The entire point of this strategy of policing authenticity and appeals to common sense, no matter what aspect of the status quo it is mobilised in defense of, is to shut down discussion not just between “sides” in the debate but within them.

That’s the point of “Brexit means Brexit” and “We won, you lost, end of story,” and why that’s the totality of government policy up to this time. Because once you get beyond the “common sense” you actually have to start implementing things. Brexit is a big tangled ball of string and simply saying “we have decided this string is going to be untangled!” won’t actually substitute for the hard work of sitting there and unpicking every knot. But the hope is that by sticking to the idea that it is simple, rather than complicated, that they can also mask the fact that “Vote Leave” was a coalition of people whose common ground begins and ends at “leave the EU.” One of the reasons for the confused, disjointed, endlessly revised ideas coming out of government over the whole sorry mess is that nobody had actually considered the possibility that “EU Bad” might move from being a general catch-all excuse for government failure to the actual basis of policy. They want to keep it vague and cloudy for as long as possible because as soon as it crystallises from vague grievance to actual decision a lot of people are going to start saying “hang the fuck about mate, what’s this?”

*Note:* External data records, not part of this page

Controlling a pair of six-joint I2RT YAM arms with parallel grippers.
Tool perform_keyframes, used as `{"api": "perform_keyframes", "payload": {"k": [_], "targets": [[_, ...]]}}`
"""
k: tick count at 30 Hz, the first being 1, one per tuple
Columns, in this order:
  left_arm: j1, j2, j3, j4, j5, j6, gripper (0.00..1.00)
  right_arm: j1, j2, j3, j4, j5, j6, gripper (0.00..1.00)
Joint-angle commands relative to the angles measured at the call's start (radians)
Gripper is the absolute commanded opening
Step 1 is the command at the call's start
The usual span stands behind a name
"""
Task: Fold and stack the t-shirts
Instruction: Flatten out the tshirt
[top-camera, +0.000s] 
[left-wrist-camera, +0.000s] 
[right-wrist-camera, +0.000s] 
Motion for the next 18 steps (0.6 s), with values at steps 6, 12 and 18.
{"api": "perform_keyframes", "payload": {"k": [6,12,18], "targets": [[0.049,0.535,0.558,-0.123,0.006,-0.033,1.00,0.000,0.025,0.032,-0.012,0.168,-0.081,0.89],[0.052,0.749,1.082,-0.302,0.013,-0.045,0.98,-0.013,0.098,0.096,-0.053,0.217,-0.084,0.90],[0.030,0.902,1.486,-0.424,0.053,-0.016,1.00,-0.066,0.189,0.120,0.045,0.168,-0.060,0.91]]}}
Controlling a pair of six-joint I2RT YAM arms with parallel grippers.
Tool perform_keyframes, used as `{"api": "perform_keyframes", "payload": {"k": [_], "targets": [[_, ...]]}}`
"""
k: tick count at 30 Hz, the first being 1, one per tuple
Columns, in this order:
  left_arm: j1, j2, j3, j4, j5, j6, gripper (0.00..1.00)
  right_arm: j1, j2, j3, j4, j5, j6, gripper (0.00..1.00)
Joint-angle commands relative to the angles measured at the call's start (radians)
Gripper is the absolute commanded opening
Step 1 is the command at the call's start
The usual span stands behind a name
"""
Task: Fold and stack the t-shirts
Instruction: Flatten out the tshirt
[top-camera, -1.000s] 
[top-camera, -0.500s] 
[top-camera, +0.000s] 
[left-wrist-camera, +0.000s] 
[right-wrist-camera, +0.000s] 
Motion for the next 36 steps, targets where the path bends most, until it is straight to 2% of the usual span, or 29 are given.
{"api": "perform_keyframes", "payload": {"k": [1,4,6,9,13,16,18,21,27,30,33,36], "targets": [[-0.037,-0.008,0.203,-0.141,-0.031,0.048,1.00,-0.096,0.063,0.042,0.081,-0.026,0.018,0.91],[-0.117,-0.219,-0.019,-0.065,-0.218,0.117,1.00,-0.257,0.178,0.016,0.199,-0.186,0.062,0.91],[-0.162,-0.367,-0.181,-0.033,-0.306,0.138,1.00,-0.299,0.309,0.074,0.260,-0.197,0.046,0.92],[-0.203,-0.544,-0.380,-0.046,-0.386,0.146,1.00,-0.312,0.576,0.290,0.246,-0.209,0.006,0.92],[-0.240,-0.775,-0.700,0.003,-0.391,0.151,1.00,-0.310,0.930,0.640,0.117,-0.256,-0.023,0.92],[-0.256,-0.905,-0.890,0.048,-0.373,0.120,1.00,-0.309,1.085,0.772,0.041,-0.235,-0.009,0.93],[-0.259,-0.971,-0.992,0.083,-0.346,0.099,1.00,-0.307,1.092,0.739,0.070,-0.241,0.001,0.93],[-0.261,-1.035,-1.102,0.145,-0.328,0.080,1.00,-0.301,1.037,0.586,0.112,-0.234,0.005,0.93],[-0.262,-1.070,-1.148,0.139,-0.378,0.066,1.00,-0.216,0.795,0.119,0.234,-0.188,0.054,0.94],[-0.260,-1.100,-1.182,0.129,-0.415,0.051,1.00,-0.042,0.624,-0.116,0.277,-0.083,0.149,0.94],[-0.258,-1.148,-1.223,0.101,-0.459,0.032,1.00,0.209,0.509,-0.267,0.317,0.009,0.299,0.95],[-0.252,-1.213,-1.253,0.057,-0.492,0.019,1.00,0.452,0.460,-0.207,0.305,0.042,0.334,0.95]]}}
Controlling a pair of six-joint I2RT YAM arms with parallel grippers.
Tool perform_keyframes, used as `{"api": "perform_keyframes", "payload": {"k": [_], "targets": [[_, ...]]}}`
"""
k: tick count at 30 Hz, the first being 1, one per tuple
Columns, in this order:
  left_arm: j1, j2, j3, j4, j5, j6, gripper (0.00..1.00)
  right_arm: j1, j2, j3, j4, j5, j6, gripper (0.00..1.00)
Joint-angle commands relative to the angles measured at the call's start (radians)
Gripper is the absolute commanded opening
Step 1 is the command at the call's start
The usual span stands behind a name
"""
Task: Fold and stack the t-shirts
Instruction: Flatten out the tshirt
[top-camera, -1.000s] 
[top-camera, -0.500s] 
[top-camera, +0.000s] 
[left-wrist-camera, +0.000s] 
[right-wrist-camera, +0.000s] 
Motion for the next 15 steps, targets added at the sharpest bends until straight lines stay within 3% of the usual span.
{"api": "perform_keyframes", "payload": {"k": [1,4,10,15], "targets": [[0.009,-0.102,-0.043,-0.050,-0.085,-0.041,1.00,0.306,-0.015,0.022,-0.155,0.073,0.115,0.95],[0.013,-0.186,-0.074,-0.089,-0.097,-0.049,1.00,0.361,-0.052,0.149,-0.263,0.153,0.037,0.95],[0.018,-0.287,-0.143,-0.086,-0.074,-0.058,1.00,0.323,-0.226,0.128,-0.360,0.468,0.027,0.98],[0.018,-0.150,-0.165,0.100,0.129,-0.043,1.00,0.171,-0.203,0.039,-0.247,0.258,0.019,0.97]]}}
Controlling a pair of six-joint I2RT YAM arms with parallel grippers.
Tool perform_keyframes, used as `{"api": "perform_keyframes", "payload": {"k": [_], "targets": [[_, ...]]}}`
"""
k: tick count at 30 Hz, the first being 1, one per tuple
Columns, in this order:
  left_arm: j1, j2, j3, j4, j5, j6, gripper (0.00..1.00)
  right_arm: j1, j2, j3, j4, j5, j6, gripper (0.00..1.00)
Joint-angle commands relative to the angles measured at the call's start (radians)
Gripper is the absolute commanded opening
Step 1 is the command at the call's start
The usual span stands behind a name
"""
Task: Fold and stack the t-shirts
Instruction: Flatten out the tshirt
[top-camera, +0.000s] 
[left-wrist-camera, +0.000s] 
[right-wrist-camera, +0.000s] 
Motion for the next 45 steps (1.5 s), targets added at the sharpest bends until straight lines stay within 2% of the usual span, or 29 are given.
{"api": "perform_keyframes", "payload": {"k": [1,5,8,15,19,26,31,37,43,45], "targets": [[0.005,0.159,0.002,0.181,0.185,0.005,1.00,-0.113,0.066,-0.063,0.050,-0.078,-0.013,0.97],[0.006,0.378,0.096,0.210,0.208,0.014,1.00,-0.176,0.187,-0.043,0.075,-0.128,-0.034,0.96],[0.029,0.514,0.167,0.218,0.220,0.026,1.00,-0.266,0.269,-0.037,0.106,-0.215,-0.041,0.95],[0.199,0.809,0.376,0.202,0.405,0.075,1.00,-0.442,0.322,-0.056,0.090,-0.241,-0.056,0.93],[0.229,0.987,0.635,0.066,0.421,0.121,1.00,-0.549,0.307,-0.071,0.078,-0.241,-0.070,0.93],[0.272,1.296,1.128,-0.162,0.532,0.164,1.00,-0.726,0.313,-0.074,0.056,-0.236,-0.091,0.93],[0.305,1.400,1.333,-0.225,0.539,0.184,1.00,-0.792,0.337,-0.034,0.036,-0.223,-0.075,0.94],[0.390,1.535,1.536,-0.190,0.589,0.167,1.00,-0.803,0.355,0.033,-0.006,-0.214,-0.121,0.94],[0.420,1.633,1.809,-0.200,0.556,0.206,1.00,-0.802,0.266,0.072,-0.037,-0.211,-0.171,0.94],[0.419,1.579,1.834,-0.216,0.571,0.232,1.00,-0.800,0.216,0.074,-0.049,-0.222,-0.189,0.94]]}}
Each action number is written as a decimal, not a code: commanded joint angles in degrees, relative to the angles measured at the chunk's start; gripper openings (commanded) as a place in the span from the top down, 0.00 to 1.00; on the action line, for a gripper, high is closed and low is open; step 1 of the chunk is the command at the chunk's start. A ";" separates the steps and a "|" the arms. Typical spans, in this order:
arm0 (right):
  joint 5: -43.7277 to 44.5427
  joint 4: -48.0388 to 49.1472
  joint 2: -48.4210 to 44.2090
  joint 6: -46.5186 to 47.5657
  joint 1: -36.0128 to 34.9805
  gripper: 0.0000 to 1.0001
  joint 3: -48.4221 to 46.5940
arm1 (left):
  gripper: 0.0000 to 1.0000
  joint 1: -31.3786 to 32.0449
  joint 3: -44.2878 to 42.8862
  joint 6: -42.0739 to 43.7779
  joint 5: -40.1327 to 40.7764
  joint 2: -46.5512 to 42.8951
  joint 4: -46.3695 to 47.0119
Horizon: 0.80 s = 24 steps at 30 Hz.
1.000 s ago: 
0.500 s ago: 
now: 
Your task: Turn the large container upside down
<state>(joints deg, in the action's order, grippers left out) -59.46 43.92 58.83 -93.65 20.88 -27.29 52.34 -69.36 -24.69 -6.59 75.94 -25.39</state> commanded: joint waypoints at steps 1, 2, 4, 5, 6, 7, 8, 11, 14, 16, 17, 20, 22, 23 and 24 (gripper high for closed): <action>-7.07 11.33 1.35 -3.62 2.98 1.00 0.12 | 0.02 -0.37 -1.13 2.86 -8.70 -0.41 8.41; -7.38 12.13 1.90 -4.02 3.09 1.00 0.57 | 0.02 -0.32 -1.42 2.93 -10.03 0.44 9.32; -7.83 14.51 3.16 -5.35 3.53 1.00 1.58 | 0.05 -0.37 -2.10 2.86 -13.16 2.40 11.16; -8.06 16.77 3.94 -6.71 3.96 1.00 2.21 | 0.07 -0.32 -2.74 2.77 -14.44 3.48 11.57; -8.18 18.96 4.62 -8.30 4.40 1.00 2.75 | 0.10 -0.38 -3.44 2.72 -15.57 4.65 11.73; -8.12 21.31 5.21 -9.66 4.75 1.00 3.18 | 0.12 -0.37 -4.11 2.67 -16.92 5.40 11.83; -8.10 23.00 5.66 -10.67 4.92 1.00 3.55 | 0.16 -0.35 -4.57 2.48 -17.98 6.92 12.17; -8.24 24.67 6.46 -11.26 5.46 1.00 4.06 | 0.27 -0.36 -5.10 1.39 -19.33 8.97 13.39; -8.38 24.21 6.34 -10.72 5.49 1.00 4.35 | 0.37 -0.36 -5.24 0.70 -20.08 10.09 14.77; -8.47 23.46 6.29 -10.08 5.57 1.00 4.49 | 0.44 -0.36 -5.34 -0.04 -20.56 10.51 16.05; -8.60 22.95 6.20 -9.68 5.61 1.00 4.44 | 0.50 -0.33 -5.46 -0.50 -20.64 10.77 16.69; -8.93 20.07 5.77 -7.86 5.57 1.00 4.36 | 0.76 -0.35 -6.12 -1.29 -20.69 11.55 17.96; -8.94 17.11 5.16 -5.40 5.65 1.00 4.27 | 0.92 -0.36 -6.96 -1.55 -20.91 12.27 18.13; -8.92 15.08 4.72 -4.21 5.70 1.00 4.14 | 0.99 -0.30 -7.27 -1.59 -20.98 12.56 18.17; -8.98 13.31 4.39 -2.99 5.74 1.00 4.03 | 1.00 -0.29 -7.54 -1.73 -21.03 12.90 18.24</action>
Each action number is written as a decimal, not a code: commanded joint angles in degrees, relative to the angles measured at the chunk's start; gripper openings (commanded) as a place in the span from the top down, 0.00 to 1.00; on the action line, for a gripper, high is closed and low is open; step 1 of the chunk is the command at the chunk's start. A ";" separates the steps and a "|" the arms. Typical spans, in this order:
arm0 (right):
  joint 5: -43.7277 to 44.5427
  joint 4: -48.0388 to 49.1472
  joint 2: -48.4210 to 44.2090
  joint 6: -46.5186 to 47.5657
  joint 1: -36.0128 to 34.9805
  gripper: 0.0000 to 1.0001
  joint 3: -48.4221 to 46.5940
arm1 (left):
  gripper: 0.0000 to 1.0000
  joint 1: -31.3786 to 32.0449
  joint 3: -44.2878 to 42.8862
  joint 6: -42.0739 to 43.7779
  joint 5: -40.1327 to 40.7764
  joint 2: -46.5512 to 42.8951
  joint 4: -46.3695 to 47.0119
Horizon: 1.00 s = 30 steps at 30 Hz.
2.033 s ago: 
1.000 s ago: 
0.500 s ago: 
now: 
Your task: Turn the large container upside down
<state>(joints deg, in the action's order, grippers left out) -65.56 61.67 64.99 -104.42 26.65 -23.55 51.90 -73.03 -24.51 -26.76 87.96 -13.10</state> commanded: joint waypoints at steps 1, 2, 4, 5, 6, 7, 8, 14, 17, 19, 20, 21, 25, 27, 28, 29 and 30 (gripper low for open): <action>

There’s very little common ground between those who want to see a return to a rose-tinted 1960s where wages actually meant you could afford a house, and those who long for the removal of all barriers to the wholesale asset stripping of the UK. The longer the conversation can be limited to “honest working people, brexit means brexit, common sense, get over it, genuine concerns,” the longer that absence of solidarity can be hidden.

I don’t merely object to “Brexiters speaking for me.” That’s a simplification. I object to the extent to which we have allowed Dacre and his ilk to pretend they aren’t just as much a part of the political and media elite as any “champagne socialist” they rail against in their sweaty little rags. I object to them hollowing out working class people and wearing them like a skin suit to hide their contempt for us. That’s what I’m really sick of.